En tant que femme dans le monde du jazz, as-tu ton mot à dire sur l’aspect « genré » des propositions musicales dans le cadre du dispositif ?

Nous avons encore du chemin à faire, c’est un point sensible si l’on ne veut pas rentrer dans le dictat de faire respecter des quotas. Le constat est que le monde du jazz est majoritairement masculin : c’est une prise de conscience qui annonce, je l’espère, un changement amorcé qui sera durable. Heureusement, c’est observable dans les nouvelles générations, où les groupes mixtes ou leadés par des femmes sont plus fréquents.
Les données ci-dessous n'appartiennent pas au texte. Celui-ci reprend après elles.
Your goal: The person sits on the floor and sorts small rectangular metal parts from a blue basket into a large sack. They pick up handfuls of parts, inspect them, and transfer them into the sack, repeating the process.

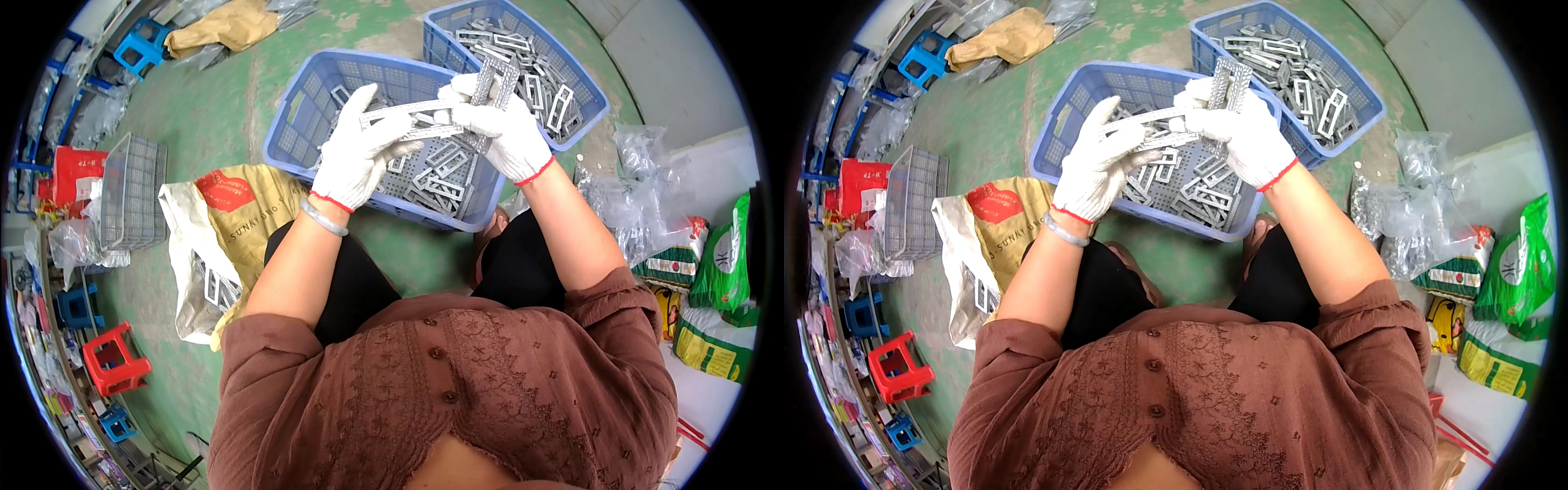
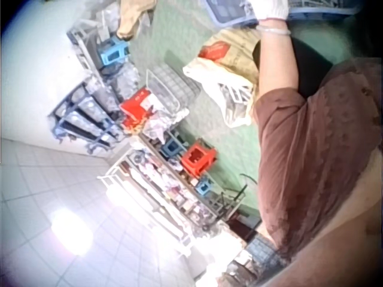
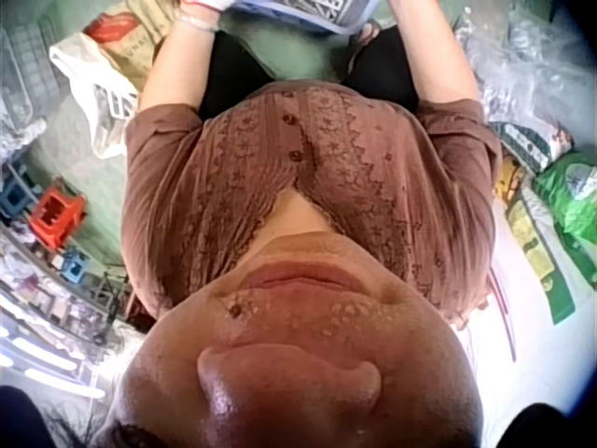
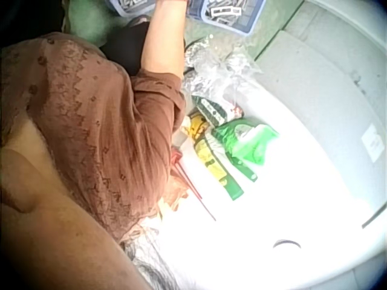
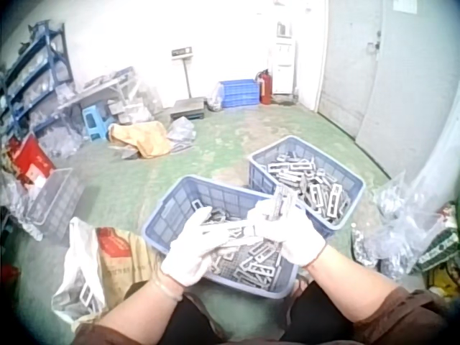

Selon une enquête sur la représentation des femmes et des hommes dans le jazz et les musiques improvisées (menée par AJC, Grands Formats, la FNEIJMA, en coopération avec l’ADEJ et avec l’expertise d’Opale, données de 2018), 78 % des spectacles programmés étaient majoritairement masculins, 15 % mixtes et 7 % majoritairement féminins. Alors que dans les structures, 65 % des équipes administratives étaient féminines et seulement 17 % des postes techniques étaient tenus par des femmes. Quant aux postes de direction, les répartitions sont là aussi très différenciées : 3 % de femmes, 24 % de directions mixtes et 73 % d’hommes. C’est sans aborder la répartition femme/homme dans la pratique des instruments, qui témoigne là aussi de grandes disparités. Je pense que nous sommes très représentatifs du problème des stéréotypes de genre à tous les niveaux. Des explications sociales, comportementales, historiques et culturelles peuvent être avancées : il faut rester attentif pour que les curseurs bougent.

 

JSLV est-il impliqué dans des dispositifs d’action culturelle et/ou d’éducation populaire ?

JSLV n’étant pas un organisateur de spectacles ni porteur de projets, nous ne le sommes pas directement ; c’est plutôt à travers certains de nos adhérents que ces actions se déploient. Nous incitons les adhérents de JSV à programmer des actions durant la manifestation, cela sera le cas pour cette édition (temps de rencontre artiste avec des scolaires, concert animation pour les familles, master class…).

 

Aurais-tu une sélection personnelle de trois artistes que tu recommanderais pendant JSLV 2022 ?

C’est une réponse à laquelle je me refuse de répondre par partialité vis-à-vis de tous (artistes et lieux). Les artistes sont annoncés sans différenciation, mais j’aurais envie de conseiller au public de choisir : un artiste à découvrir, pour rester curieux et se laisser parfois surprendre ; un artiste vivant en région, car ils sont toujours bien représentés dans la manifestation et constituent une véritable richesse culturelle ; un artiste en tournée, c’est l’occasion de les voir en live, certains sont rarement en concert dans la région.

 

Propos recueillis par Laurent Dussutour

 

Jazz sur la Ville : du 3/11 au 4/12 à Marseille et en Région Sud PACA.